Ihre Tochter Sophie meldete sich eine Stunde später, wie immer per Videoanruf. Auf dem Bildschirm erschien ihr Gesicht, hinter ihr die Küche ihrer Mietwohnung in Graz.
„Mama, hast du gegessen?“
„Hab ich“, log Anna.
„Ich seh’s an deinen Augen, dass du nicht gegessen hast. Mama.“
„Sophie, ich bin erwachsen. Lass mich.“ Anna lächelte, damit es weniger scharf klang. „Dein Vater hat angerufen.“
Sophie spannte sich sofort an wie eine Katze.
„Was wollte er?“
„Er kommt am Samstag seine Sachen holen. Anzüge, Werkzeug, Koffer.“
„Natürlich. Der Koffer“, schnaubte Sophie. „Wie symbolisch. Fast wie im Film. Mama, lass ihn nicht allein rein. Soll ich kommen?“
„Red keinen Unsinn. Du musst arbeiten.“
„Mama, ich mein’s ernst. Er wird wieder anfangen, dir den Kopf zu verdrehen. Das macht er doch immer: Er kommt schuldbewusst herein und geht am Ende hinaus, als wärst du an allem schuld. Ich kenn ihn.“
„Ich kenn ihn seit fünfundzwanzig Jahren“, sagte Anna. „Mit einem Koffer werd ich schon fertig.“
Sophie schwieg einen Moment und fragte dann leiser:
„Und wie geht’s dir wirklich?“
„Es geht mir gut, Sophie. Ehrlich. Weißt du, was komisch ist? Ich hab geglaubt, es wird schlimmer. Ich hab gedacht, ich zerbrösel völlig. Und dann hab ich heute einfach das Kastl repariert. Diese Tür, die seit zwei Jahren schief gehängt ist.“
„Welche Tür?“
„Na die in der Küche, beim Spülbecken daneben. Erinnerst du dich nicht? Die ist doch immer so schief gewesen.“
„Ach die“, sagte Sophie und lächelte ein wenig. „Die, die er immer richten wollte?“
„Genau die. Immer hat er’s versprochen. Und ich hab sie heute in zwanzig Minuten angeschraubt. Weißt du, was das Beste ist? Es war überhaupt nichts dabei. Eine Schraube und ein Schraubenzieher.“
„Mama“, sagte Sophie ernst. „Er hat vieles versprochen.“
„Ich weiß.“
Sie redeten noch eine Weile, über Sophies Arbeit und darüber, dass sie offenbar jemanden namens Paul aus der Nachbarabteilung traf, aber noch nichts Genaueres erzählen wollte. Anna drängte nicht. Nachdem sie aufgelegt hatte, war sie wieder allein in der Wohnung, in der jetzt alles ihr gehörte: die Stille, das reparierte Kastl und auch die große, wichtigste Sache, über die Lukas offenbar noch immer nicht richtig nachgedacht hatte.
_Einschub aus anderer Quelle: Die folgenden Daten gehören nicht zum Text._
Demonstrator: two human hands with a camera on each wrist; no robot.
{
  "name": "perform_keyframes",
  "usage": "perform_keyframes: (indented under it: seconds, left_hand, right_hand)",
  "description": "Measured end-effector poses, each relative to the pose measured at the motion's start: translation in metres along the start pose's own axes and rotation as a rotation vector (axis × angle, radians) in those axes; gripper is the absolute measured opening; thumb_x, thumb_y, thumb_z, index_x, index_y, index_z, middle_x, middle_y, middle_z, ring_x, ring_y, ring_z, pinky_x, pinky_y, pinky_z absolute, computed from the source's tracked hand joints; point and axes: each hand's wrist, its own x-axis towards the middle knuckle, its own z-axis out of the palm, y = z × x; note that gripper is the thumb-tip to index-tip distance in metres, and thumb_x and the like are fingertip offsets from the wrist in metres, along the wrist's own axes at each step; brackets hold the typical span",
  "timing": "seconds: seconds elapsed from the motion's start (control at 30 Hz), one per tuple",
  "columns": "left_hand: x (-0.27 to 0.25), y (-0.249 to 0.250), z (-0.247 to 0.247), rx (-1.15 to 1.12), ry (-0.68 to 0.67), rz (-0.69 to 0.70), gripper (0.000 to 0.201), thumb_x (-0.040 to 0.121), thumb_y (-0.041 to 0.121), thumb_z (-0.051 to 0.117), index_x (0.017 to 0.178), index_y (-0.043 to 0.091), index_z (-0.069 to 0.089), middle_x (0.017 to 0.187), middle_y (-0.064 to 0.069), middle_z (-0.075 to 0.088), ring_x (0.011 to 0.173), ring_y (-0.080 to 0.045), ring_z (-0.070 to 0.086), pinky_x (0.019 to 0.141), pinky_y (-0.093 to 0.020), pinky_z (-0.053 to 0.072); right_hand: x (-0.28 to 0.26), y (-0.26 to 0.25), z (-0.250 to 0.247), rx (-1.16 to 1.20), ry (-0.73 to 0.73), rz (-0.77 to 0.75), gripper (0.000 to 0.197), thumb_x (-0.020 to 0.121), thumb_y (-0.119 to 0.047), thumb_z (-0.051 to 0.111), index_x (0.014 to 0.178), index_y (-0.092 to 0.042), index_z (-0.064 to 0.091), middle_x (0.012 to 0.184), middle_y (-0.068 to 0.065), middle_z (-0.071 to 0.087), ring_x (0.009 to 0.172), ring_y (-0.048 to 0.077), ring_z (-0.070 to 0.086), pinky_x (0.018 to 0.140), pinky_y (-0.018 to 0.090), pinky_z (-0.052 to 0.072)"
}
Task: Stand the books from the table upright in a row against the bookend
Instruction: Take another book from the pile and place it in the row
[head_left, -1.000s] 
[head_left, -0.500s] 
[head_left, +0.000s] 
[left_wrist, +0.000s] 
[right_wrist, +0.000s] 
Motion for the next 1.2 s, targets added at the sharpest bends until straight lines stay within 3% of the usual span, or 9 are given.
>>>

Die Wohnung gehörte ihr. Nicht ihnen. Ihr.
Anna hatte dreiundzwanzig Jahre in der Abteilung für Grundbuchs- und Eigentumsangelegenheiten gearbeitet, die letzten acht davon als leitende Sachbearbeiterin. Tausende fremde Wohnungen, Häuser, Garagen, Anteile, Schenkungen, Erbschaften und Aufteilungen waren durch ihre Hände gegangen. Über Immobilien wusste sie Dinge, die weder Anwälte noch Makler immer begriffen — nicht bloß den Wortlaut der Vorschriften, sondern die innere Logik dahinter, jene Logik, wegen der Menschen in ihrem Büro manchmal vor Erleichterung geweint haben und manchmal kreidebleich geworden sind, weil sie etwas Entscheidendes übersehen hatten.
Diese Zweizimmerwohnung hatte ihr ihre Mutter hinterlassen. Per Testament, drei Jahre bevor Anna Lukas geheiratet hatte. Anna hatte die Erbschaft abgewickelt, die Urkunde bekommen, das Eigentumsrecht eintragen lassen — alles sauber, alles lange vor der Ehe. Als sie geheiratet hatten, war Lukas zu ihr gezogen. In fünfundzwanzig Jahren hatte er sich daran gewöhnt, diese Wände als seine eigenen zu betrachten, und offenbar wirklich vergessen, unter wessen Namen sie im Grundbuch standen. Eine gemeinsam finanzierte Generalsanierung hatte es nie gegeben.